* [Work to be completed]
Which lines in the material below contain the word "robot"? Copy each of them.

* [Supplied records]
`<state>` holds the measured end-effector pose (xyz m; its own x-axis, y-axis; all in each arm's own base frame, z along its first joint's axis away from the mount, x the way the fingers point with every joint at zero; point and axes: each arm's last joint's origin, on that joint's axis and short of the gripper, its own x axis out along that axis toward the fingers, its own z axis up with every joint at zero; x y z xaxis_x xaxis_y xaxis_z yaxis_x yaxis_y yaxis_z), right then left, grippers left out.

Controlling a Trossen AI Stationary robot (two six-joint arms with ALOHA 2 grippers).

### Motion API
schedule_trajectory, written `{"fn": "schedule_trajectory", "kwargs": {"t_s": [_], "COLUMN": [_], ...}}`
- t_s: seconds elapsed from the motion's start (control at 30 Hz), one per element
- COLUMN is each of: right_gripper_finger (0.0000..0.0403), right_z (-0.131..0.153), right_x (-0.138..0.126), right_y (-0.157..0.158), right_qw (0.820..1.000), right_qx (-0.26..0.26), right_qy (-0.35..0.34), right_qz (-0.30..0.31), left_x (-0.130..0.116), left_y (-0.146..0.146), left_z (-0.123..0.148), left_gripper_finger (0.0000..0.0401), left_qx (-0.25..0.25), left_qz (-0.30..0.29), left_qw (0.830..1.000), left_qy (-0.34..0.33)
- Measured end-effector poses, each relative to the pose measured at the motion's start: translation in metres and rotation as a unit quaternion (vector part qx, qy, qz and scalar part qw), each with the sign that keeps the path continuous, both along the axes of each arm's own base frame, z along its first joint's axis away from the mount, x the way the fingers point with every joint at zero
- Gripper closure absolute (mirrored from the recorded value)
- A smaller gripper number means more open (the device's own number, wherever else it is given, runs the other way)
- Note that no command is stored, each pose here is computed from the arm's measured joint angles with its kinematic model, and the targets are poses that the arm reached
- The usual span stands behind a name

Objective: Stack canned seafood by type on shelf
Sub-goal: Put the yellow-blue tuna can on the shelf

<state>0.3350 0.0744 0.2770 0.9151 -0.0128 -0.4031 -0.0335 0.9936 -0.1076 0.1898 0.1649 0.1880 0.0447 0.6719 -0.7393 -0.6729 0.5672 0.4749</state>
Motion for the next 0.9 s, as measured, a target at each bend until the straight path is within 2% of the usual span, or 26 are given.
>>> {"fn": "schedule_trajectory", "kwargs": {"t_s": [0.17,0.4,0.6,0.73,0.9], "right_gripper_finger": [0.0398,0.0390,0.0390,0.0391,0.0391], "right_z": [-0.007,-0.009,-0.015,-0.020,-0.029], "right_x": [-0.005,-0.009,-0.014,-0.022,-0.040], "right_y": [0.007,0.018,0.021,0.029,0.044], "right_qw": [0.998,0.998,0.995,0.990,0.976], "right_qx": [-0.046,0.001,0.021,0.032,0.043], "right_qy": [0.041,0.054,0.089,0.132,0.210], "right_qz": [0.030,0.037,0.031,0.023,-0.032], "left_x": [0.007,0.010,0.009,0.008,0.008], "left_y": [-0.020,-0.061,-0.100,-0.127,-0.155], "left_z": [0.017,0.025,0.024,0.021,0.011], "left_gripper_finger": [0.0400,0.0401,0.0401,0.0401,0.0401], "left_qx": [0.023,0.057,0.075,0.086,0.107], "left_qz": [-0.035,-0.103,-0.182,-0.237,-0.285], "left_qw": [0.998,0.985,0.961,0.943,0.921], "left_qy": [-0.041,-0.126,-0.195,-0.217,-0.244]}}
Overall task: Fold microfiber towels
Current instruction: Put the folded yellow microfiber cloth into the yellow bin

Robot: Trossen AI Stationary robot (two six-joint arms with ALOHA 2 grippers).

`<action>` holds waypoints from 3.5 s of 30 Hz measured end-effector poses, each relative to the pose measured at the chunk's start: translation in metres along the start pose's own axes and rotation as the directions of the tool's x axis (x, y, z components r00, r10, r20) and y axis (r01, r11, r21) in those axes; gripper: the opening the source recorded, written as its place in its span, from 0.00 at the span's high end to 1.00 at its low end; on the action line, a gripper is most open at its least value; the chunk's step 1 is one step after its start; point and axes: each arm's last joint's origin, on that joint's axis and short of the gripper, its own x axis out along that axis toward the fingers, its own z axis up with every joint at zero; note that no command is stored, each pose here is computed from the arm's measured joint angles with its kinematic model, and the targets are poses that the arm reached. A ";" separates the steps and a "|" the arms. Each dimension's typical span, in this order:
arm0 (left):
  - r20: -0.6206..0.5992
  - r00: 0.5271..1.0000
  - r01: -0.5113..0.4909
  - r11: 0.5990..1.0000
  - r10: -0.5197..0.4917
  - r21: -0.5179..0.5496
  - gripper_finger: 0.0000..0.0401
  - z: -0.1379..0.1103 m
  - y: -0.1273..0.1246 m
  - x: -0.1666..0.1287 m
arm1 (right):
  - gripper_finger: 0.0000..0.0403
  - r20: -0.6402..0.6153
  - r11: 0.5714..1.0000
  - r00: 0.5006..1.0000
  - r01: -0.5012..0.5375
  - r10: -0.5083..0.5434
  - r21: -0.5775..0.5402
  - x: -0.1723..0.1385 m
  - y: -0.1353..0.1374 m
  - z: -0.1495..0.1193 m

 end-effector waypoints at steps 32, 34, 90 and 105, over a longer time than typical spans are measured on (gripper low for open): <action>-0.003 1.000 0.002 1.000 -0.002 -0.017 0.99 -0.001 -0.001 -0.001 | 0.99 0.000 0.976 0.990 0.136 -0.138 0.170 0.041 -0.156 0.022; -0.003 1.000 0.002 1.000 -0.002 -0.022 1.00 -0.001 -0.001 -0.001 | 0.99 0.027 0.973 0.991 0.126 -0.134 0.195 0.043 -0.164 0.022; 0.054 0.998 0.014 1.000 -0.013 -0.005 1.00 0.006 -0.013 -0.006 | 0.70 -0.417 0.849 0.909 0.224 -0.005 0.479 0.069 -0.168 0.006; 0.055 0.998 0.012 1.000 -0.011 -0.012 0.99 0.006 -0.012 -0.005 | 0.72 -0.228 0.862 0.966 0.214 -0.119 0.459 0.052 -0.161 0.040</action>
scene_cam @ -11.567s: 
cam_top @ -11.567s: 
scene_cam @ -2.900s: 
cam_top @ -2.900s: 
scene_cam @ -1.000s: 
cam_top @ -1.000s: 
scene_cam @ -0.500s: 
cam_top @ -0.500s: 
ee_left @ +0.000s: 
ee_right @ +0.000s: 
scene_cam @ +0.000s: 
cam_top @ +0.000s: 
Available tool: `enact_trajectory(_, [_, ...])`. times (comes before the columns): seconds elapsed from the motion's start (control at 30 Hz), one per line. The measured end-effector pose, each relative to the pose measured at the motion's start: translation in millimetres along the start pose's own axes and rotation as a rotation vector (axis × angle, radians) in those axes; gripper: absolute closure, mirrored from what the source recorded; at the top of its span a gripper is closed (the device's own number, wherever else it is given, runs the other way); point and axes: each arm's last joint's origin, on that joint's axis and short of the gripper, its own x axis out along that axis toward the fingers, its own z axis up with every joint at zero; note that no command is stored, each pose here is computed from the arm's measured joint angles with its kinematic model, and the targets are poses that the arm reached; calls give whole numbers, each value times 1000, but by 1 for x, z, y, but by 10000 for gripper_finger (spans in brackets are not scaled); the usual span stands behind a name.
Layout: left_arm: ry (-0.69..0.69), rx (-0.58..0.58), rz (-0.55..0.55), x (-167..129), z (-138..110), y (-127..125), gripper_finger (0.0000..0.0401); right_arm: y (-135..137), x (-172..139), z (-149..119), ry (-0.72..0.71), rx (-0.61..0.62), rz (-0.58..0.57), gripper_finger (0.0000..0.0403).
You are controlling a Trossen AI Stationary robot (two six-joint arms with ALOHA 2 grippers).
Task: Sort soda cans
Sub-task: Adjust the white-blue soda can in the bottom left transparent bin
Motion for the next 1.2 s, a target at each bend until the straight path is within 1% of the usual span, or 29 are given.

* [Task solution]
Controlling a Trossen AI Stationary robot (two six-joint arms with ALOHA 2 grippers).
Robot: Trossen AI Stationary robot (two six-joint arms with ALOHA 2 grippers).
You are controlling a Trossen AI Stationary robot (two six-joint arms with ALOHA 2 grippers).

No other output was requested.